Support explicitly setting spark app id (#126)

edingroot · web-flow · commit 5438d0cdb69e · 2023-08-23T23:23:50.000+01:00
* Support explicitly setting spark app id

* Bump version
diff --git a/service_configuration_lib/spark_config.py b/service_configuration_lib/spark_config.py
@@ -6,7 +6,9 @@
 import logging
 import math
 import os
+import random
 import re
+import string
 import time
 from typing import Any
 from typing import Dict
@@ -38,7 +40,6 @@
 
 NON_CONFIGURABLE_SPARK_OPTS = {
     'spark.master',
-    'spark.app.id',
     'spark.ui.port',
     'spark.mesos.principal',
     'spark.mesos.secret',
@@ -1029,6 +1030,7 @@ def get_spark_conf(
         aws_region: Optional[str] = None,
         service_account_name: Optional[str] = None,
         force_spark_resource_configs: bool = True,
+        spark_app_id: str = '',  # to be removed once verified all applications are not explicitly setting app id
     ) -> Dict[str, str]:
         """Build spark config dict to run with spark on paasta
 
@@ -1057,6 +1059,7 @@ def get_spark_conf(
             If not provided, it uses cert files at {K8S_AUTH_FOLDER} to authenticate.
         :param force_spark_resource_configs: skip the resource/instances recalculation.
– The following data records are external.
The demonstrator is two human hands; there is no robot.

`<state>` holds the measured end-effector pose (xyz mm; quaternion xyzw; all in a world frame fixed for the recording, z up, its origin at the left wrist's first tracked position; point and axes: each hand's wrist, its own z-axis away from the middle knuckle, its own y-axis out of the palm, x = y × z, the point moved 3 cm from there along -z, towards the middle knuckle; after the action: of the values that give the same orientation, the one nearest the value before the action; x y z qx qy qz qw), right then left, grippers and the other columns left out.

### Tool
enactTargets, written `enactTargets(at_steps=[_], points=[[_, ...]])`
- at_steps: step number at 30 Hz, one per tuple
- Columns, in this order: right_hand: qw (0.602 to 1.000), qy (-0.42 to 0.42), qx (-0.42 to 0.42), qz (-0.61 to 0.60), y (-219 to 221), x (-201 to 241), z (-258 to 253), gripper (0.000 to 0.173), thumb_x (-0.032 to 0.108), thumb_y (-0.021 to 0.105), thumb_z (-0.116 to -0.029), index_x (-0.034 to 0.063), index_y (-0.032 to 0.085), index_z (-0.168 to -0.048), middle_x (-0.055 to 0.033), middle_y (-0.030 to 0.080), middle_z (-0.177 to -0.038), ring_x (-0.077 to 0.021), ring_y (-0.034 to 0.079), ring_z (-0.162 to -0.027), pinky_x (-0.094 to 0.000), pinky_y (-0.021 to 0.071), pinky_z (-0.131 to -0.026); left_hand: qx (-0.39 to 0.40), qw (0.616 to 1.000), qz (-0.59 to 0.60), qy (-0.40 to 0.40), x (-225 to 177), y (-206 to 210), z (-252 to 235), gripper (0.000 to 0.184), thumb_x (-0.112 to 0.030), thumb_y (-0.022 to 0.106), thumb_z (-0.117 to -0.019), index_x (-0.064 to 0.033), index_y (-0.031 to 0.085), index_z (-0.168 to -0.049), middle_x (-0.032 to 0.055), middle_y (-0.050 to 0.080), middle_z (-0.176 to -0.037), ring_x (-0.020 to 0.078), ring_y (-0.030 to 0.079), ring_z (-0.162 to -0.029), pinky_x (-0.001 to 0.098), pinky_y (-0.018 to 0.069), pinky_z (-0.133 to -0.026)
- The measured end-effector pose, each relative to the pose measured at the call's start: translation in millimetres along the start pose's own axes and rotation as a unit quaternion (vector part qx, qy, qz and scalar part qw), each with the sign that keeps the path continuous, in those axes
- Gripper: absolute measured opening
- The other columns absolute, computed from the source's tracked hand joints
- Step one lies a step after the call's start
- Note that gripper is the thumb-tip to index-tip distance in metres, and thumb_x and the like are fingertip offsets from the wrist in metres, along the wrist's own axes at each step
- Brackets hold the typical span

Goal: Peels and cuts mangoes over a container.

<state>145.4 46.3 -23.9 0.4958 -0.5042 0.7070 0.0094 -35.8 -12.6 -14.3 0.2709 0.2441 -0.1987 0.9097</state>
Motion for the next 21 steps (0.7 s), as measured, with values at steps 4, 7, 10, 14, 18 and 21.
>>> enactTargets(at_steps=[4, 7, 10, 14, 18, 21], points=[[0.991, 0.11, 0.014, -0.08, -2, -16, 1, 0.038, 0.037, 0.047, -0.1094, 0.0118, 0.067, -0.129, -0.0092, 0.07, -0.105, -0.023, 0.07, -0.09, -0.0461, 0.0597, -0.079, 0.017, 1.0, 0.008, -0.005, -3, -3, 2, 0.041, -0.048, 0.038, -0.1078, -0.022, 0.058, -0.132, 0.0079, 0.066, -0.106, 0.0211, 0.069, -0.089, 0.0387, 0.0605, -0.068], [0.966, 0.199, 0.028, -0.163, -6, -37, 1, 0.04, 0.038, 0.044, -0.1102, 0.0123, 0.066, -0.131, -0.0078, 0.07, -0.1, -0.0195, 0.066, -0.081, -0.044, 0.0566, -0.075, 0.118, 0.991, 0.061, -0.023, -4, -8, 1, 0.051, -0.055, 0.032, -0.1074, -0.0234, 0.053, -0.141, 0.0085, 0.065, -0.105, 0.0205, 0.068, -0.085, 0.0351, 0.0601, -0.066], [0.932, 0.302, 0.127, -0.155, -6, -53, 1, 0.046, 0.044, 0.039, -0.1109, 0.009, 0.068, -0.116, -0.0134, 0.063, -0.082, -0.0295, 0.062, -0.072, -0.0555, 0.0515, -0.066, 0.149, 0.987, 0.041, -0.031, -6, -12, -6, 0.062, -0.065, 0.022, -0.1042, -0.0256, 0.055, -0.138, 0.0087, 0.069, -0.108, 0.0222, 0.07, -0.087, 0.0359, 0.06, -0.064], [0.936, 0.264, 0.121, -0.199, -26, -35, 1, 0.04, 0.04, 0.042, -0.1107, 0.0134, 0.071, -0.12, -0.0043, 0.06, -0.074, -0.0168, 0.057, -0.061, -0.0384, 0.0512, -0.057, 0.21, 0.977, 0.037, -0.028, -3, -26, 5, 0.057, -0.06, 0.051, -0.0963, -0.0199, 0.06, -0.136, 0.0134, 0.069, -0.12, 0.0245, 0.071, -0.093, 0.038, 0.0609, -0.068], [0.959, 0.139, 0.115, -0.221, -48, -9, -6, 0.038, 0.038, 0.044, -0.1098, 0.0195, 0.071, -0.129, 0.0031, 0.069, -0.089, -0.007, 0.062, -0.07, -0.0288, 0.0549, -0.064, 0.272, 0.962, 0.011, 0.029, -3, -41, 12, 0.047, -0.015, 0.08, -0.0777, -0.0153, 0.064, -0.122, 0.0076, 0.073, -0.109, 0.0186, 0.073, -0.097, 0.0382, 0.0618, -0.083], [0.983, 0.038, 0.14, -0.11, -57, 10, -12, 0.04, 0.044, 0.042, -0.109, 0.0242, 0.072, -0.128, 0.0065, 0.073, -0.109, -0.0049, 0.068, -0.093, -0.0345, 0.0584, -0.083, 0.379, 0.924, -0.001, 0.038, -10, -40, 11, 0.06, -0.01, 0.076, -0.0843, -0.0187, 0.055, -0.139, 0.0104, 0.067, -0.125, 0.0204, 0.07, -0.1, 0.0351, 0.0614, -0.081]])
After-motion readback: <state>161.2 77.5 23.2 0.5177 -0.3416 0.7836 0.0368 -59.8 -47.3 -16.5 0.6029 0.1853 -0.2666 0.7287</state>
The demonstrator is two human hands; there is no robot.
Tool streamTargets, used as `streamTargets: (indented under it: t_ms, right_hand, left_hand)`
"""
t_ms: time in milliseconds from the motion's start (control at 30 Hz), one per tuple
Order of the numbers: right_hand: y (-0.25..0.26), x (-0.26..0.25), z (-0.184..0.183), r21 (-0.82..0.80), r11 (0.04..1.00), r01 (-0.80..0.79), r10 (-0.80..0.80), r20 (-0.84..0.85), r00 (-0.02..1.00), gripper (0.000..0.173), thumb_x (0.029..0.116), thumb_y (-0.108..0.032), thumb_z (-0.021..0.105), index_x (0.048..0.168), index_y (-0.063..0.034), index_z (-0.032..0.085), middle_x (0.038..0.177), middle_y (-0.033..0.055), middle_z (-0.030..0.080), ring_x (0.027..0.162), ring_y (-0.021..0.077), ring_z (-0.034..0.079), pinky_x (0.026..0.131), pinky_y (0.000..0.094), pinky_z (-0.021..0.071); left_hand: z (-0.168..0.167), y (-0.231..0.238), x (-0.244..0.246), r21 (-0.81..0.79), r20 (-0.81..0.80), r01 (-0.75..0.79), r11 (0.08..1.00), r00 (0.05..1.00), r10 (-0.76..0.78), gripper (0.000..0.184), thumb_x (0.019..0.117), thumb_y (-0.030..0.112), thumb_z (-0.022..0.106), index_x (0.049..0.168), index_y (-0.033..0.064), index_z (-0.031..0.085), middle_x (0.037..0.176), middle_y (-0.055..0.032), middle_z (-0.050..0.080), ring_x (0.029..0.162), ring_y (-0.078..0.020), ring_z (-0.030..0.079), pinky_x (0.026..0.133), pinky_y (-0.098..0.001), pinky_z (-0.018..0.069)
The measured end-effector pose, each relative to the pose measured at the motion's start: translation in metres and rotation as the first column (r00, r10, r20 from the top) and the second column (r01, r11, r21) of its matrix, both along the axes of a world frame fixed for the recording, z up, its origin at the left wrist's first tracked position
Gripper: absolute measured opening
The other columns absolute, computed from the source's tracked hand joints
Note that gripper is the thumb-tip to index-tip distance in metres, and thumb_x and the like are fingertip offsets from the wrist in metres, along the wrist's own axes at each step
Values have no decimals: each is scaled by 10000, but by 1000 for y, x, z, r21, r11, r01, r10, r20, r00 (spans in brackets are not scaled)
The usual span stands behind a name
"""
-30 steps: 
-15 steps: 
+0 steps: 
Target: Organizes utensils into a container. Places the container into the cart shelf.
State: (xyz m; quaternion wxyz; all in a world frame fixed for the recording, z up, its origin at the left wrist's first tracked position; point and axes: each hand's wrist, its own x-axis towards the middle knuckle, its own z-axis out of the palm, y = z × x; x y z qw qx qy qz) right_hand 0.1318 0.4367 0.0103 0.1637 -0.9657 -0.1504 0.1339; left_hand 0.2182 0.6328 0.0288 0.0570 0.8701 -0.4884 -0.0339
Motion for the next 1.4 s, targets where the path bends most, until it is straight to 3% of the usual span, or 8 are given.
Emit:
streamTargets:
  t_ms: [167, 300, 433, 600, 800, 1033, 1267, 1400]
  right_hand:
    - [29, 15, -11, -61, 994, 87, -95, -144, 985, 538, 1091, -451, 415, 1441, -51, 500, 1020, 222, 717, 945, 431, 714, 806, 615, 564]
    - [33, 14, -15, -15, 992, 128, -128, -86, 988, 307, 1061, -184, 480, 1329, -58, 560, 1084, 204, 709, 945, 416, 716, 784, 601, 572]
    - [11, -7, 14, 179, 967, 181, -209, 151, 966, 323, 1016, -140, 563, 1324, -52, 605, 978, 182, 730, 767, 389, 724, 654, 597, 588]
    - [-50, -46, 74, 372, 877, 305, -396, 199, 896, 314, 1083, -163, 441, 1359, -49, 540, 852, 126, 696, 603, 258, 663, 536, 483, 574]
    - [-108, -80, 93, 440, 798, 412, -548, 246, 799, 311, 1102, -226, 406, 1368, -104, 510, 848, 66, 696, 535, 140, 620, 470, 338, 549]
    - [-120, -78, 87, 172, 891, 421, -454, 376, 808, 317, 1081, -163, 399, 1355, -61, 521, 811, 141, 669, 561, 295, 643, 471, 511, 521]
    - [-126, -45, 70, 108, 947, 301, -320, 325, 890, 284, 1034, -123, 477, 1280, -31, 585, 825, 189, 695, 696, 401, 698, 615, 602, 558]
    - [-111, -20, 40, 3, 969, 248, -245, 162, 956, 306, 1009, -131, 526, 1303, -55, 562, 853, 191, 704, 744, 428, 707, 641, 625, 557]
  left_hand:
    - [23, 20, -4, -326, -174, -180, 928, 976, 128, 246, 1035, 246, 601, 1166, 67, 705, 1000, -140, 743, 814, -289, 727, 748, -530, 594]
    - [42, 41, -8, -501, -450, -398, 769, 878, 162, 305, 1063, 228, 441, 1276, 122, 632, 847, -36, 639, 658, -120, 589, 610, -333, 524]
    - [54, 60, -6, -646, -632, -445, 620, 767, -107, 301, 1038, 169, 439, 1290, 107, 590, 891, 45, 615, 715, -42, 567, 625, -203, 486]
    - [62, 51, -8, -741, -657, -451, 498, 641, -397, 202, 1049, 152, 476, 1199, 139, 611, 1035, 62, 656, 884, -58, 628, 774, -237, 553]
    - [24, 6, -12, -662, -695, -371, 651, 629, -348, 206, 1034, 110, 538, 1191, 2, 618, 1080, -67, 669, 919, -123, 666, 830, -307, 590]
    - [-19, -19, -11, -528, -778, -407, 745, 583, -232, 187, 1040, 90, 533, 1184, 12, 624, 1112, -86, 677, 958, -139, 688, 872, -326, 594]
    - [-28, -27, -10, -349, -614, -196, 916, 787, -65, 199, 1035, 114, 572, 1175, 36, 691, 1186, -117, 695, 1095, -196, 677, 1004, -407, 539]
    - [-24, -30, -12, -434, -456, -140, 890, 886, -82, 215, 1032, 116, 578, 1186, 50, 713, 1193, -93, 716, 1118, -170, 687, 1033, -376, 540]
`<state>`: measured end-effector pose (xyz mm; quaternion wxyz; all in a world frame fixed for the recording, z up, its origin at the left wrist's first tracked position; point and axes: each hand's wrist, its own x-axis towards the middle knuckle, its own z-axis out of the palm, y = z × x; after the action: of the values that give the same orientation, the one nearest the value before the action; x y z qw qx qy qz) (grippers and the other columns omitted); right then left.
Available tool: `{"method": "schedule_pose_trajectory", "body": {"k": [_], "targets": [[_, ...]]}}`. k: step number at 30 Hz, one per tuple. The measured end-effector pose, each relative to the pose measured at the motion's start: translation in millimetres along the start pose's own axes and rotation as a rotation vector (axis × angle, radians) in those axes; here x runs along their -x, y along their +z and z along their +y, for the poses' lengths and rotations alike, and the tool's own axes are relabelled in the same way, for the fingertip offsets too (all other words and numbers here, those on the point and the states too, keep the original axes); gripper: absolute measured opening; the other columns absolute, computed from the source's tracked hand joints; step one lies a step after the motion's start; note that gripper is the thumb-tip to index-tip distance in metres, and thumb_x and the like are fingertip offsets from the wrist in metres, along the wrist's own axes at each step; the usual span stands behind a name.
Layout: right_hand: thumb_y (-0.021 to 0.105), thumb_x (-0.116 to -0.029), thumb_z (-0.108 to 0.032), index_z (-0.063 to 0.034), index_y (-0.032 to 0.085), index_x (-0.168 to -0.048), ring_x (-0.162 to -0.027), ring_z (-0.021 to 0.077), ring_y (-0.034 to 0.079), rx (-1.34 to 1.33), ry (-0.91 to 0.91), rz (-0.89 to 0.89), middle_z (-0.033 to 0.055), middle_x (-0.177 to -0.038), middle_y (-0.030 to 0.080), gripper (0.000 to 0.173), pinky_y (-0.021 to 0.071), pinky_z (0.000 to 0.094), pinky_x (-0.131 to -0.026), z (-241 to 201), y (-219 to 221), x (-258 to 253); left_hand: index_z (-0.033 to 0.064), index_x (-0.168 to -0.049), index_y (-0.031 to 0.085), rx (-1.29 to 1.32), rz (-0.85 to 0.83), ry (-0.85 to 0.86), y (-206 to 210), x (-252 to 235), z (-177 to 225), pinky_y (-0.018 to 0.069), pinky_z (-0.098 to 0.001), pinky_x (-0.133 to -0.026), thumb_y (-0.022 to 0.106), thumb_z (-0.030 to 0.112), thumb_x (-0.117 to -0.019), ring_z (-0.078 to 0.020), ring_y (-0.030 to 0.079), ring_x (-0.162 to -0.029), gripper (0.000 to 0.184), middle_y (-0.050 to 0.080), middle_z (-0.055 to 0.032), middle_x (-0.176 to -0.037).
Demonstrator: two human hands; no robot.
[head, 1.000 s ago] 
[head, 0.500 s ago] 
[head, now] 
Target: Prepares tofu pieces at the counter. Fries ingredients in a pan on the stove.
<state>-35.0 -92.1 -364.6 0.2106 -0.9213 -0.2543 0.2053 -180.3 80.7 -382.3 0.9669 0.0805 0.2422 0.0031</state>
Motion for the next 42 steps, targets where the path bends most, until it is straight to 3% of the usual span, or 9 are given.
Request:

             This is strongly not recommended.
+        :param explcitly setting spark.app.id
         :returns: spark opts in a dict.
         """
         # Mesos deprecation
@@ -1095,11 +1098,19 @@ def get_spark_conf(
         # in all places for metric systems:
         # - since in the Promehteus metrics endpoint those will be converted to '_'
         # - while the 'spark-app-selector' executor pod label will keep the original app id
-        if is_jupyter:
-            raw_app_id = app_name
+        if len(spark_app_id) == 0:
+            if is_jupyter:
+                raw_app_id = app_name
+            else:
+                random_postfix = ''.join(random.choice(string.ascii_lowercase + string.digits) for _ in range(4))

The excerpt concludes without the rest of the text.